Information supplied below:
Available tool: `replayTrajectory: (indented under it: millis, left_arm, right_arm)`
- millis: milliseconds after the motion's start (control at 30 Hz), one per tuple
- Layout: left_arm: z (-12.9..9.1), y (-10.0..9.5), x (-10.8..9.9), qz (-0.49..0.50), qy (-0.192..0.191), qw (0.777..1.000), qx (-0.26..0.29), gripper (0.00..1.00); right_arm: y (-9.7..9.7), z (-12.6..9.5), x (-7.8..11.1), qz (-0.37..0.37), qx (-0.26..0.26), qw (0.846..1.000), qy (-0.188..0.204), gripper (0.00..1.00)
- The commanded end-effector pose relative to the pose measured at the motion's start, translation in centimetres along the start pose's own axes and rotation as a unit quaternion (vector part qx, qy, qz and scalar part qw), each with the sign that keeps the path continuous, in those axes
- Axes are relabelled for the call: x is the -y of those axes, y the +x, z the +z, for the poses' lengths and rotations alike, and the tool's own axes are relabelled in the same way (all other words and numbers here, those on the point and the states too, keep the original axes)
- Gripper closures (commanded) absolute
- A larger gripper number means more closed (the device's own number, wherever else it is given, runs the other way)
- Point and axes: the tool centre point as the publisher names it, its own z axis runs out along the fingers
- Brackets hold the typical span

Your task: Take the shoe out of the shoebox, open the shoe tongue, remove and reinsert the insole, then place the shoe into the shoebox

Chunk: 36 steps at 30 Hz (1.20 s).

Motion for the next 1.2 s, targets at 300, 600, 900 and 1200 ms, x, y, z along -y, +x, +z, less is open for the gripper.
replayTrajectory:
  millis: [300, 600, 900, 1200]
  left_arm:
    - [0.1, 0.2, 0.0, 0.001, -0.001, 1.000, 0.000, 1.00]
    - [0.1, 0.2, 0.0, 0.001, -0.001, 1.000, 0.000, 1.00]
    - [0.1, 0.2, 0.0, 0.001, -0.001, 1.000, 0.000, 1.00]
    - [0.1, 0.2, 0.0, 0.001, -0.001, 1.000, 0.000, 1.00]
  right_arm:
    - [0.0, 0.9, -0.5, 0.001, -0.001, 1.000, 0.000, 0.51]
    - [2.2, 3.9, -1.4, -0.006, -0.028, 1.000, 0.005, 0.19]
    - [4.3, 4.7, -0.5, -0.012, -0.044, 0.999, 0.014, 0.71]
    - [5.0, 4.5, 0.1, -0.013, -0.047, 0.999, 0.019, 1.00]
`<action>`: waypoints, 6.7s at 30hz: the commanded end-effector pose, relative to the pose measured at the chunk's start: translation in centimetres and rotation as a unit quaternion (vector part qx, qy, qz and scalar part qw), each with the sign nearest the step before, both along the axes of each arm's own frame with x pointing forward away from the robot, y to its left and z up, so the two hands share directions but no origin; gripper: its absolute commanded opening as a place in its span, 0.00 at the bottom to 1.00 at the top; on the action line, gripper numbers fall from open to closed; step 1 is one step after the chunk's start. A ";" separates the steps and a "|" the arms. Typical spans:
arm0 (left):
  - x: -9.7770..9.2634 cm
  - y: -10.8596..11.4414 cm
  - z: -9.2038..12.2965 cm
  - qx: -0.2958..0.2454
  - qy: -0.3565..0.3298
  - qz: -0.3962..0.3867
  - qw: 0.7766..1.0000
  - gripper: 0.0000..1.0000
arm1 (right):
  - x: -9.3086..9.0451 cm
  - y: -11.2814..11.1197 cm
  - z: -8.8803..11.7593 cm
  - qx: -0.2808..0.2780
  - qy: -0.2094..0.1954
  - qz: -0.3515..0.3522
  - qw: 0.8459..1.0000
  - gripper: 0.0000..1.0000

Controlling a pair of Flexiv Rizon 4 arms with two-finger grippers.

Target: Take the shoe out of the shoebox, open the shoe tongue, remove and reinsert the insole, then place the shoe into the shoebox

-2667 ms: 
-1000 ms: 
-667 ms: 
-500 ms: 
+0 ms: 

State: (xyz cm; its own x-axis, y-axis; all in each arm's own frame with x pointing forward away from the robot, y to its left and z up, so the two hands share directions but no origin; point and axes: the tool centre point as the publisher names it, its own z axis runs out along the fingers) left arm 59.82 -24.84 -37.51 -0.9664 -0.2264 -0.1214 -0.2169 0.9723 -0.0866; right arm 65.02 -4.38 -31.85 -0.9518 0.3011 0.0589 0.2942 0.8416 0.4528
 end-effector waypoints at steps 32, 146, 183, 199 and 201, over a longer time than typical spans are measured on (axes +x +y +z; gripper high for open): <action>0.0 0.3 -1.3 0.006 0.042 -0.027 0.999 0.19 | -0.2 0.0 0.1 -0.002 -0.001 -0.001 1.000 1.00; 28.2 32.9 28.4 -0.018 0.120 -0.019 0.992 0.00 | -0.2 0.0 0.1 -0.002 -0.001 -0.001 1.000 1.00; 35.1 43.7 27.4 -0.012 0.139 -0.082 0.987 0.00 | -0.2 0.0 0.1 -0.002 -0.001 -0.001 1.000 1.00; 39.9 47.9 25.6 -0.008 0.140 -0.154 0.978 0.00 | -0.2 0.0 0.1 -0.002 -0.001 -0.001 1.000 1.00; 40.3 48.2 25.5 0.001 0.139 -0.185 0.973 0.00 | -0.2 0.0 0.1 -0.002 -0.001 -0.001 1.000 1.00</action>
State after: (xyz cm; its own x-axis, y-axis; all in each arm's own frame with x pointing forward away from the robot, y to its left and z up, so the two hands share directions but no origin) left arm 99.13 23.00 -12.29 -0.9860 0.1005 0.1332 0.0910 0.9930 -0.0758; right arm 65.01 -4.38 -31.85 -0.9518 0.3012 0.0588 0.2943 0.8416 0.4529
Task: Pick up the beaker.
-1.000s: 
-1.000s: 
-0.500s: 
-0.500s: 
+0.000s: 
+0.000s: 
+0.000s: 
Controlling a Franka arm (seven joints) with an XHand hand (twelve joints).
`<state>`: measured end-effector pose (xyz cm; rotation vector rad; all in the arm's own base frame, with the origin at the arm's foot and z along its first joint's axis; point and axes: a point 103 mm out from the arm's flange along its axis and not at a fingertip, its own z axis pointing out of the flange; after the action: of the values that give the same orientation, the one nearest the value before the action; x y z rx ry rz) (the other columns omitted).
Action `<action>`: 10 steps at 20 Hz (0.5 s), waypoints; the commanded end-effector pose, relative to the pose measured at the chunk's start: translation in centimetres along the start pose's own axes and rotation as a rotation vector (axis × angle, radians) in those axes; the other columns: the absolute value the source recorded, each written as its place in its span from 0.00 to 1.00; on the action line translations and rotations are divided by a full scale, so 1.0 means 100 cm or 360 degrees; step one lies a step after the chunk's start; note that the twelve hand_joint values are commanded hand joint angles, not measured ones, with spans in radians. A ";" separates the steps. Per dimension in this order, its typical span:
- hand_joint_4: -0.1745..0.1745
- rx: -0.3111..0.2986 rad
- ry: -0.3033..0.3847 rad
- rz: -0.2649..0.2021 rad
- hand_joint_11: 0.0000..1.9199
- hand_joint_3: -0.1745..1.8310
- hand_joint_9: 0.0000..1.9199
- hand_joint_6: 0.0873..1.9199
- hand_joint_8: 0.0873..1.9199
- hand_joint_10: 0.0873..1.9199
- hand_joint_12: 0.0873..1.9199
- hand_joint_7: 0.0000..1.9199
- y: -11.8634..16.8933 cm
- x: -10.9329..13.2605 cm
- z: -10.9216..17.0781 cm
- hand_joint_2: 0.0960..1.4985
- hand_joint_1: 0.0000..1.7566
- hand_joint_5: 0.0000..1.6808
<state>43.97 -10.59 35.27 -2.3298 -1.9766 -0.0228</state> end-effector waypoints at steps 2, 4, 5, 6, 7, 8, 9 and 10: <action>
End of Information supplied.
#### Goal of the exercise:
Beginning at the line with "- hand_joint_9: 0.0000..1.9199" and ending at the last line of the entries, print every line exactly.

#### Task response:
- hand_joint_9: 0.0000..1.9199
- hand_joint_6: 0.0873..1.9199
- hand_joint_8: 0.0873..1.9199
- hand_joint_10: 0.0873..1.9199
- hand_joint_12: 0.0873..1.9199
- hand_joint_7: 0.0000..1.9199
- y: -11.8634..16.8933 cm
- x: -10.9329..13.2605 cm
- z: -10.9216..17.0781 cm
- hand_joint_2: 0.0960..1.4985
- hand_joint_1: 0.0000..1.7566
- hand_joint_5: 0.0000..1.6808
<state>43.97 -10.59 35.27 -2.3298 -1.9766 -0.0228</state> end-effector waypoints at steps 2, 4, 5, 6, 7, 8, 9 and 10: <action>

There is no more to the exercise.